More recently, concerns have centered on the U.S. presidential election and the highly divisive and partisan negotiations around the federal budget deficit and the pending automatic spending cuts and tax hikes associated with the fiscal cliff. The unknown costs of healthcare reform and increased business regulation, especially as it relates to financial corporations, have magnified the uncertainty. All the while, cash has continued to pile up.
Aside from the more traditional uses for this excess cash, such as capital investment, dividends, and stock buybacks, mergers and acquisitions (M&A) activity has been subpar as well. Understandably, management teams have had plenty on their plates focusing on their core operations and needed bottom line improvements.
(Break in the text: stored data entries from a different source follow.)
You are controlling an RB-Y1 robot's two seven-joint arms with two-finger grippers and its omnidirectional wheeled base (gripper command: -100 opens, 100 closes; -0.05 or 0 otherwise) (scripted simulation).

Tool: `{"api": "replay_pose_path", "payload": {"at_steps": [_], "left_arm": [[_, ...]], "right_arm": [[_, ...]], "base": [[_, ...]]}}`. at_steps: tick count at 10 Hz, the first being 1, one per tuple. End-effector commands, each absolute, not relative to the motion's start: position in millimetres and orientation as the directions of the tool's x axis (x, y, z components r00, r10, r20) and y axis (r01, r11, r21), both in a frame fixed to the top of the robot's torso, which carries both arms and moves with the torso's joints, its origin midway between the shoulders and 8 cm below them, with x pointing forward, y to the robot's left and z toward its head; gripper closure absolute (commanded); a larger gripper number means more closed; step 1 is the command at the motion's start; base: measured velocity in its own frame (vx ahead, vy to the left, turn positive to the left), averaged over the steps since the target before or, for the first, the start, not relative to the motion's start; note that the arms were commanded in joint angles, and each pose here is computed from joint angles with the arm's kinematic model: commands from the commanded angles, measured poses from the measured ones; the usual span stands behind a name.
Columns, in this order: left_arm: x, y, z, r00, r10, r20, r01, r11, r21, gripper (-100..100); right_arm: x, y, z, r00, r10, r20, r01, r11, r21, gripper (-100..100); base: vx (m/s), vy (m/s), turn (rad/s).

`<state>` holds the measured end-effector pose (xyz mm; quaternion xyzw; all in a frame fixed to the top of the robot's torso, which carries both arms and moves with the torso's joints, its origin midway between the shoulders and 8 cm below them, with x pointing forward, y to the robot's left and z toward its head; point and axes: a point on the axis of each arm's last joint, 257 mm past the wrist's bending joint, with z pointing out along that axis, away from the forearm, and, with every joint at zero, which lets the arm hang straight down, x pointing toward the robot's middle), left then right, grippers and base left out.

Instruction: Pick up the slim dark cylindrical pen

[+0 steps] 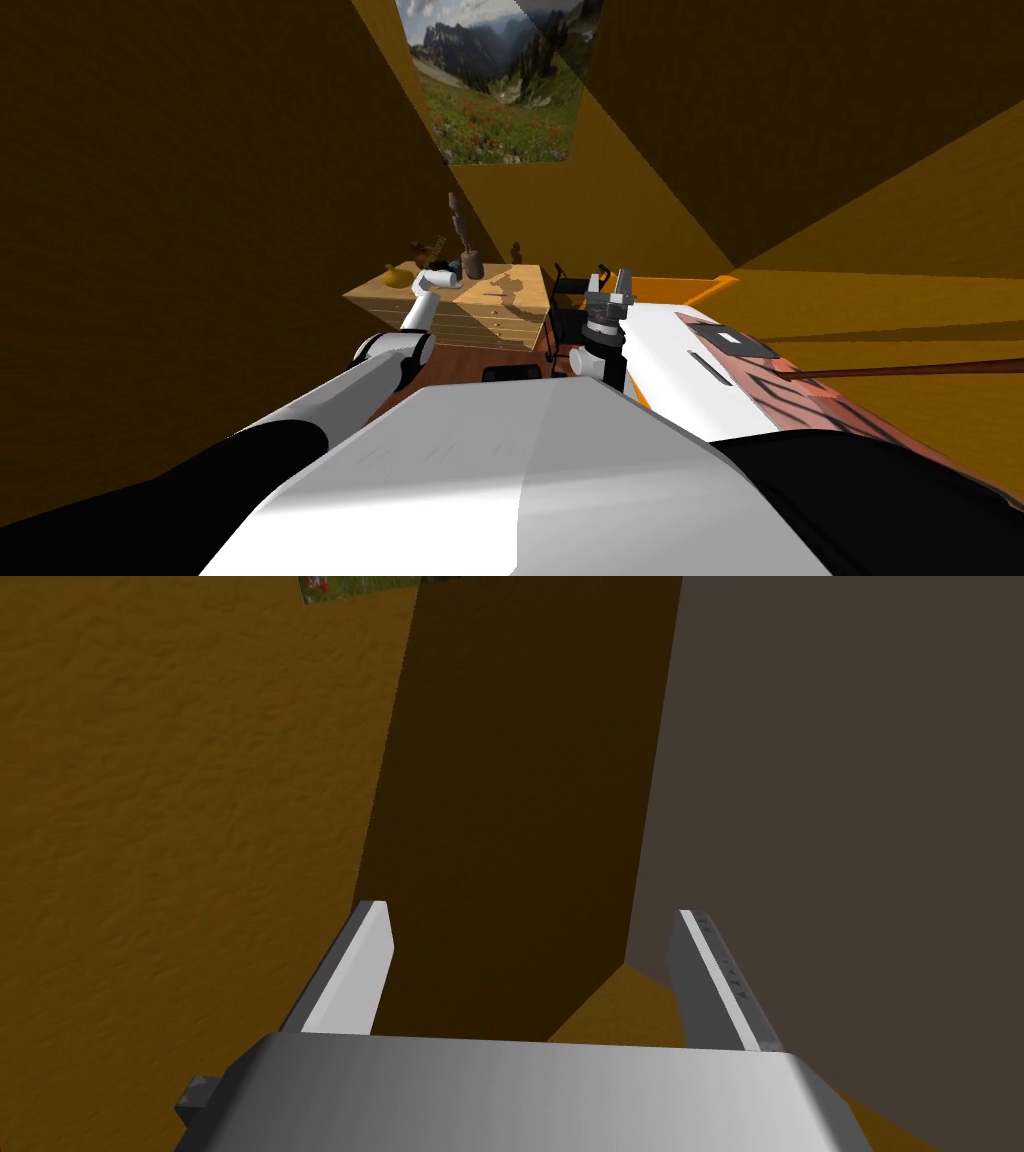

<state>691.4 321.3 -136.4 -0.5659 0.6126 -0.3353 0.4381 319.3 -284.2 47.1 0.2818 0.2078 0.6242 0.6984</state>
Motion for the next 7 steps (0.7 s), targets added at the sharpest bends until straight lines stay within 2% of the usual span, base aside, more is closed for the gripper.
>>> {"api": "replay_pose_path", "payload": {"at_steps": [1, 7], "left_arm": [[692, 321, -149, 0.026, -0.988, -0.152, -0.452, 0.124, -0.883, -100], [689, 296, -172, -0.003, -0.992, -0.126, -0.615, 0.101, -0.782, -100]], "right_arm": [[319, -284, 47, 0.134, 0.989, 0.062, -0.755, 0.062, 0.653, 0], [319, -284, 47, 0.134, 0.989, 0.062, -0.755, 0.062, 0.653, 0]], "base": [[0.017, 0.002, 0.013], [0.025, 0.003, 0.023]]}}
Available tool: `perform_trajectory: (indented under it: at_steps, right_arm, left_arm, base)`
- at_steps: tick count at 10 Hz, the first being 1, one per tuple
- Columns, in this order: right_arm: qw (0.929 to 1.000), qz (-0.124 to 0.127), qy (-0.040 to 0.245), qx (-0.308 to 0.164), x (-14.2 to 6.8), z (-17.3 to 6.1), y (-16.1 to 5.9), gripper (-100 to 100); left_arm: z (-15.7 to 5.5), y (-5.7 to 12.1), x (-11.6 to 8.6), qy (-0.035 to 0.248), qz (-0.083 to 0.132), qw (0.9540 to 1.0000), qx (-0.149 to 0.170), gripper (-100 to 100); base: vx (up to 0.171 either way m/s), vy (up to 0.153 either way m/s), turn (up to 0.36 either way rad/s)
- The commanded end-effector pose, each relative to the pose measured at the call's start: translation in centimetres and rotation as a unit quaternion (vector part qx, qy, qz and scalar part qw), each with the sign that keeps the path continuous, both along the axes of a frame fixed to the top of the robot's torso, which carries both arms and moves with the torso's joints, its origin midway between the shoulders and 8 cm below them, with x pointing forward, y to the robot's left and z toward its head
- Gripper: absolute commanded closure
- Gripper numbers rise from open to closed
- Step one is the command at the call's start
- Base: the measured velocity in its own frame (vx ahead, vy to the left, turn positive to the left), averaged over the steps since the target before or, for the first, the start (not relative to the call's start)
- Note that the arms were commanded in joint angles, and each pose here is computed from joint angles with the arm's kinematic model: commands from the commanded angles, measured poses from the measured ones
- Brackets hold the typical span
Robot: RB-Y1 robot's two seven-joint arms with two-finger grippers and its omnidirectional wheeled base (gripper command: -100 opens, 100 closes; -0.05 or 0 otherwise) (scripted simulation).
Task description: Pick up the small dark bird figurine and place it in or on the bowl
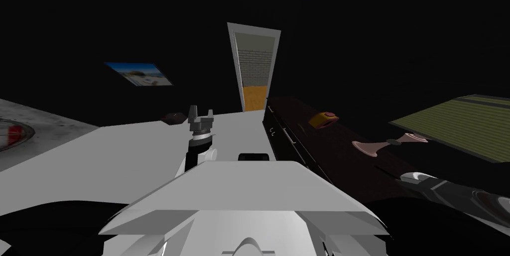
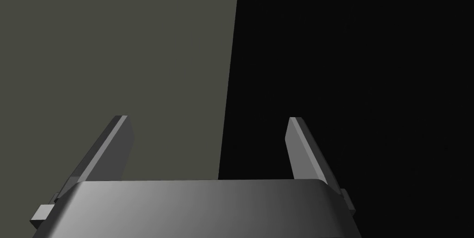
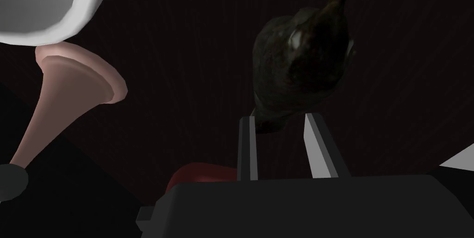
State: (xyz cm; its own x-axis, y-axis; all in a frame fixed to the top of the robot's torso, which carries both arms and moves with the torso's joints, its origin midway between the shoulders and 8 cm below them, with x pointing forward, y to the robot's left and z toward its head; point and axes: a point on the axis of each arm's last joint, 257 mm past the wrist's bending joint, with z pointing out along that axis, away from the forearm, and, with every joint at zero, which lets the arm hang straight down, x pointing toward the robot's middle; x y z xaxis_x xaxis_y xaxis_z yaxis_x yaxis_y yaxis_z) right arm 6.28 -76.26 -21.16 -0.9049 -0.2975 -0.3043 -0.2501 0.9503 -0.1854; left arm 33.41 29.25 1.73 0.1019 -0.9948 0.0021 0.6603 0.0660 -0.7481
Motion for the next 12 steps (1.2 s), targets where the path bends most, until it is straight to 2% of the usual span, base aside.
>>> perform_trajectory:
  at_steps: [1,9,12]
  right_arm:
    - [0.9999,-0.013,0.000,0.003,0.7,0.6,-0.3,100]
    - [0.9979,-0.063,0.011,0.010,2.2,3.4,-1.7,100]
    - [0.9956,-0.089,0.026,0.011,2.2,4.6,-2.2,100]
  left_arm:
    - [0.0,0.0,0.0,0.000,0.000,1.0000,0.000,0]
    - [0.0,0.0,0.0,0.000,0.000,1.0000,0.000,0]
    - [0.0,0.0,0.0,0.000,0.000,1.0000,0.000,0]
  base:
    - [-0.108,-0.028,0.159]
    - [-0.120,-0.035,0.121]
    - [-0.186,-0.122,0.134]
Another factor may be the lingering hangover from the sky high prices paid during the last peak in M&A activity in 2007 which also coincided with a peak in stock prices.
Clearly, some of the macroeconomic issues mentioned above have dampened activity in this area as well. With financing costs at historic lows and capital markets increasingly open to creditworthy borrowers, it has been our view that the M&A cycle would be far more robust, especially in a world largely starved for organic growth. This is especially relevant in our area of focus — smaller companies — as the asset class has historically been among the biggest beneficiaries of a strong M&A cycle.
The million dollar question, then, is what factors need to fall into place to unlock this untapped reservoir of opportunity? From our perspective, many (but certainly not all) of the pieces may already be in place. The eurozone looks increasingly stable, though substantially weakened following the strongest statements to date of the unconditional commitment of the ECB to preserve the euro.
In similar fashion, monetary authorities in China appear to have finally gotten out in front of their decelerating economy with multiple stimulus measures that appear to be stabilizing economic activity at relatively healthy levels while establishing the ground work for reaccelerated growth. The U.S. presidential election has come and gone, and while the ultimate resolution of the fiscal cliff remains elusive, its dire economic consequences are well understood by all parties, as is the relatively short time frame over which a compromise must be reached.
Ultimately, it is has been a lengthy and unprecedented period of uncertainty that has been the primary driver behind corporations’ conservative stance toward their balance sheets and cash positions. Confidence has proven far easier to damage than it has been to rebuild. However, we believe that the process has already begun. The more we work through each incremental issue, the closer we will get to unlocking the tremendous potential that lies within even modest changes in capital allocation. A meaningful acceleration in M&A activity is certainly one way to tap this potential.